Over the last several years, software development has evolved from focusing on in-house coding to making extensive usage of binary components such as free open-source libraries and commercial libraries, as well as proprietary libraries built in-house. Already in a survey conducted back in 2010, 98% of enterprise level companies reported that they use open source software1 , and a typical software project today will be comprised of more assembled components than proprietary code. Companies developing with Node.js are no exception with over 250 million packages being downloaded from npmjs.org on a monthly basis2 . While there are many benefits to using npm packages, there are still several challenges that it does not address. Some of these are:
- Long and network intensive build processes
- Offline access to packages and metadata
- Security and access control for npm packages
- Sharing internal and external npm packages
- Binary version tracking to reproduce builds
- Searching for packages based on different criteria
- Stability and reliability of systems hosting npm packages
- Customized handling of npm packages
- Maintenance and monitoring of npm packages
Artifactory is a Binary Repository Manager that manages all packages within your organization, whether developed in-house, downloaded from npmjs.org or downloaded from other 3rd party resources. This white paper describes how Artifactory addresses the above issues, substantially reducing development and build time, while requiring very little effort from your organization.

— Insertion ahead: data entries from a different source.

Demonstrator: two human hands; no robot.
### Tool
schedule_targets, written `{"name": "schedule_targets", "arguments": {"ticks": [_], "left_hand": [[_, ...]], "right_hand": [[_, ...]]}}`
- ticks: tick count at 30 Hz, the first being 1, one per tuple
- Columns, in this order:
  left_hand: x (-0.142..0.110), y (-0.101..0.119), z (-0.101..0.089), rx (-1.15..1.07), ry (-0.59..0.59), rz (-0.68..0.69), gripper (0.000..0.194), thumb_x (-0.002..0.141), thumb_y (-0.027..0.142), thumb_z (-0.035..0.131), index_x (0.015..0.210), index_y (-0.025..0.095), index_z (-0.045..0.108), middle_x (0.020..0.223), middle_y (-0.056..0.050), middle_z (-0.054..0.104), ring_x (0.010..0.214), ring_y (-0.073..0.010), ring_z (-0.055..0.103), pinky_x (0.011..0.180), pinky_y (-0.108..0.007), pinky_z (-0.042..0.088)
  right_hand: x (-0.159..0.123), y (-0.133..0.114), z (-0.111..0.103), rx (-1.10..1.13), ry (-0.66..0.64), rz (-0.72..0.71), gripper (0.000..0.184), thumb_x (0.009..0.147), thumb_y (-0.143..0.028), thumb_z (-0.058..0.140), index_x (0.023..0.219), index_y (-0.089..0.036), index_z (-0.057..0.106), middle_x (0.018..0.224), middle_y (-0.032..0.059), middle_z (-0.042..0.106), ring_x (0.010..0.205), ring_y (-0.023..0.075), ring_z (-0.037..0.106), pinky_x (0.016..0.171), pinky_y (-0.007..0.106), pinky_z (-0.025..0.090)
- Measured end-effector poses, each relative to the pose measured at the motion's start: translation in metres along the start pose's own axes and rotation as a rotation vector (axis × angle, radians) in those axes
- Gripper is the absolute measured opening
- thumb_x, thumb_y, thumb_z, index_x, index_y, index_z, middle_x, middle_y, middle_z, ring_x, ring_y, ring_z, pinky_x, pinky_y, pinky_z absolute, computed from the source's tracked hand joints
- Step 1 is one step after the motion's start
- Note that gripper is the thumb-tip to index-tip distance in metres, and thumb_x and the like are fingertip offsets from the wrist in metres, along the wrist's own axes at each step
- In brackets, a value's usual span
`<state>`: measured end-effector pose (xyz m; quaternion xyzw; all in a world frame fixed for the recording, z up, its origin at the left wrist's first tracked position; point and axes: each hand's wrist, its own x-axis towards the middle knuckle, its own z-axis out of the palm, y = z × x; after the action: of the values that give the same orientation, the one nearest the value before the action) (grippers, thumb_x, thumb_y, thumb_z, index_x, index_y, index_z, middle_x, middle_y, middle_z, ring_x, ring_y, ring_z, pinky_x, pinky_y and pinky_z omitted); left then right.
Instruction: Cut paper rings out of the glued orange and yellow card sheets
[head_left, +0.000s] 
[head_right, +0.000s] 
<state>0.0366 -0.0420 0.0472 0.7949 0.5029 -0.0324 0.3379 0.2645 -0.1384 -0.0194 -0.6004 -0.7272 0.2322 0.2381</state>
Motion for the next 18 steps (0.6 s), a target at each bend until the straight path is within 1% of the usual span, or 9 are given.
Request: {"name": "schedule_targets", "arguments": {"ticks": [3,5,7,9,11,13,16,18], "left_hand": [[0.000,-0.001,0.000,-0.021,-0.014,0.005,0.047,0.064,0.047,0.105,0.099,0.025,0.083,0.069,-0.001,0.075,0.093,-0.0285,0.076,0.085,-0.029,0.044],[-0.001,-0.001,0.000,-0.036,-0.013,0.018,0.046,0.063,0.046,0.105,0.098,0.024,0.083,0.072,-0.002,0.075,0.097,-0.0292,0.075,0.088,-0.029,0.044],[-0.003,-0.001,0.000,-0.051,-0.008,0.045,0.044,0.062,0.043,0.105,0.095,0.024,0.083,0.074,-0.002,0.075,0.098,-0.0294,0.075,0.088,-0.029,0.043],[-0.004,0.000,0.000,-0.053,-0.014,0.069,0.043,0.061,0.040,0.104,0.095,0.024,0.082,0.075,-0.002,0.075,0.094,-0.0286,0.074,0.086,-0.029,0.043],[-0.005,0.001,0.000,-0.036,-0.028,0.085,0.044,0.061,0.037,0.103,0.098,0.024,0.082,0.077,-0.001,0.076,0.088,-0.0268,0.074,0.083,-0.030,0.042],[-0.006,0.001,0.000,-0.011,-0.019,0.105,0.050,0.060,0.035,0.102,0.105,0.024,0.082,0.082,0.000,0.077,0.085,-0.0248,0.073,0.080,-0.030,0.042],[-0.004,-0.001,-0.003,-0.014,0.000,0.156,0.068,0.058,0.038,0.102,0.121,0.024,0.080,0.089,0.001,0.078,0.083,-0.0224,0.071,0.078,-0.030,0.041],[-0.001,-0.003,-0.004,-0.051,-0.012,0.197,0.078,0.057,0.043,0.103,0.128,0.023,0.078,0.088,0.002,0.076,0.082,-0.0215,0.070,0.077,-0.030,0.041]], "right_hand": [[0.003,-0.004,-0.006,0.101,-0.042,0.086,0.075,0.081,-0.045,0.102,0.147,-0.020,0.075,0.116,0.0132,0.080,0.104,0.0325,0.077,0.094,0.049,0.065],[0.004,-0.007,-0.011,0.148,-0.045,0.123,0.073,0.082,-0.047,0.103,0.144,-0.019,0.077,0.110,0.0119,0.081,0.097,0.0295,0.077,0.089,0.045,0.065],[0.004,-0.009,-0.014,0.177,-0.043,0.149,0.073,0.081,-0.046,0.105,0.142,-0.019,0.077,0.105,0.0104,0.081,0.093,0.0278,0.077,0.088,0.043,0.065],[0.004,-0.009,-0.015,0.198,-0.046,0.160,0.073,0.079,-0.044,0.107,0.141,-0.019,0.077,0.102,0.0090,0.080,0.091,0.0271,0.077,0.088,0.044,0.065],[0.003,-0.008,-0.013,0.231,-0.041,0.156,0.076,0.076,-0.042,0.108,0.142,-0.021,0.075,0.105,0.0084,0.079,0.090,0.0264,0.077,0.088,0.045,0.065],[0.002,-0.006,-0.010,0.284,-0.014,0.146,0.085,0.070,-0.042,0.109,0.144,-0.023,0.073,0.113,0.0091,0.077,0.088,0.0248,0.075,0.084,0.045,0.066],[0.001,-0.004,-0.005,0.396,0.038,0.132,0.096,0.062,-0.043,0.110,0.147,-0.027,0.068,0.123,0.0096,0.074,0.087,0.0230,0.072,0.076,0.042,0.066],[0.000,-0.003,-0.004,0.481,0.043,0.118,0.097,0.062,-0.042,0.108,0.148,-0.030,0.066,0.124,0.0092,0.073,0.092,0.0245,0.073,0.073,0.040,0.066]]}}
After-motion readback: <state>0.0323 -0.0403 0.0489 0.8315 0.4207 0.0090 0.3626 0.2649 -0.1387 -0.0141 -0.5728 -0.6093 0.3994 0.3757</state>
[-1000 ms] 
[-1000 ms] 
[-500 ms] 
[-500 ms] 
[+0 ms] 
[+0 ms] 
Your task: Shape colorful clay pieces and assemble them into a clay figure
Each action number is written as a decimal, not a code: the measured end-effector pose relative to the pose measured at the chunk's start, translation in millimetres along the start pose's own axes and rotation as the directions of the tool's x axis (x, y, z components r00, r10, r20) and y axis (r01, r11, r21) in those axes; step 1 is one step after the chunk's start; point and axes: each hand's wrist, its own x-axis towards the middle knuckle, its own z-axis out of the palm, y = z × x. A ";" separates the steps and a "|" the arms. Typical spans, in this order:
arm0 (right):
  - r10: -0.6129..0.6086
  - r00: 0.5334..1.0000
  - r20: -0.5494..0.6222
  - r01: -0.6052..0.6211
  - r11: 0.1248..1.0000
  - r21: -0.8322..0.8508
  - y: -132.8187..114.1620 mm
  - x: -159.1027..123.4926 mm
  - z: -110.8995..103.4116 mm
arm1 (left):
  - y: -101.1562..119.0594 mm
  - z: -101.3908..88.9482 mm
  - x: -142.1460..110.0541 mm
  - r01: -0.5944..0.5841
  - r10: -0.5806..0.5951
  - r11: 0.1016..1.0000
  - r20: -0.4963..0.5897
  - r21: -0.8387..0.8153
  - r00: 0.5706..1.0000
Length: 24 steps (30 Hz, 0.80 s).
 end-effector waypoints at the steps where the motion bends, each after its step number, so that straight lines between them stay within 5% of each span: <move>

1. REDUCE NETWORK TRAFFIC AND OPTIMIZE BUILDS
Since much of your code is likely to be assembled rather than built, you want to make sure that your usage of packages downloaded from npmjs.org is optimized. It makes no sense for two (or two hundred) developers using the same package to download it separately.
Artifactory is an intermediary between developers and npmjs.org, and handles it as a remote repository. Once a package has been downloaded, Artifactory stores it in a local cache. Upon receiving subsequent requests, Artifactory performs a smart checksum search for the requested package, and if it has already been downloaded, then the locally cached copy is provided. Therefore, any package is only downloaded once and is then locally available to all other developers in the organization (thus reducing network traffic) . Naturally, this is all transparent to the individual developer. Once the Node.js client is configured to access packages through Artifactory, the developer can get on with what she does best and leave it to Artifactory to manage the packages.
If we look at network traffic from the point of view of a build server, the benefits are clear. A typical project may need tens if not hundreds of packages from npmjs.org. For the server to build these projects, all the packages must be downloaded and made available to the server environment which may generate Gigabytes of data traffic on the network. Downloading all these required packages takes a significant amount of time which delays the build process. By caching the packages locally, the build process is much quicker and incurs much less networking.
A remote repository serves as a caching proxy for a repository managed at a remote site, such as npmjs.org or other npm repositories. Artifacts are stored and updated in remote repositories according to various configuration parameters that control the caching and proxying behavior.
2. RELIABLE ACCESS TO NPMJS.ORG
As Node.js developers, npmjs.org is an invaluable resource that you need on a regular basis. But since npmjs.org is a remote resource, what do you do if it goes down or if there is an issue with the network. And what happens if “you” are actually a build server?
Artifactory provides rich and extensive support for the npmjs.org API, and is therefore transparent to developers working with npm packages. To Artifactory, npmjs.org is just another remote repository. When you request a package, Artifactory can provide it from the local cache effectively screening you from any issues with npmjs.org or the network. You will always have access to the packages in your system, and your builds won’t be held up by issues with the network or npmjs.org.
Build Server Integration
Artifactory fully supports the most popular CI systems available today such as Jenkins, Bamboo and TeamCity. The build server uses Artifactory to resolve dependencies when creating the build, but also uses Artifactory as a target to deploy build output to the corresponding local repository. Artifactory takes this one step further, and provides full visibility of deployed artifacts, dependencies, environment and system properties to support fully reproducible builds.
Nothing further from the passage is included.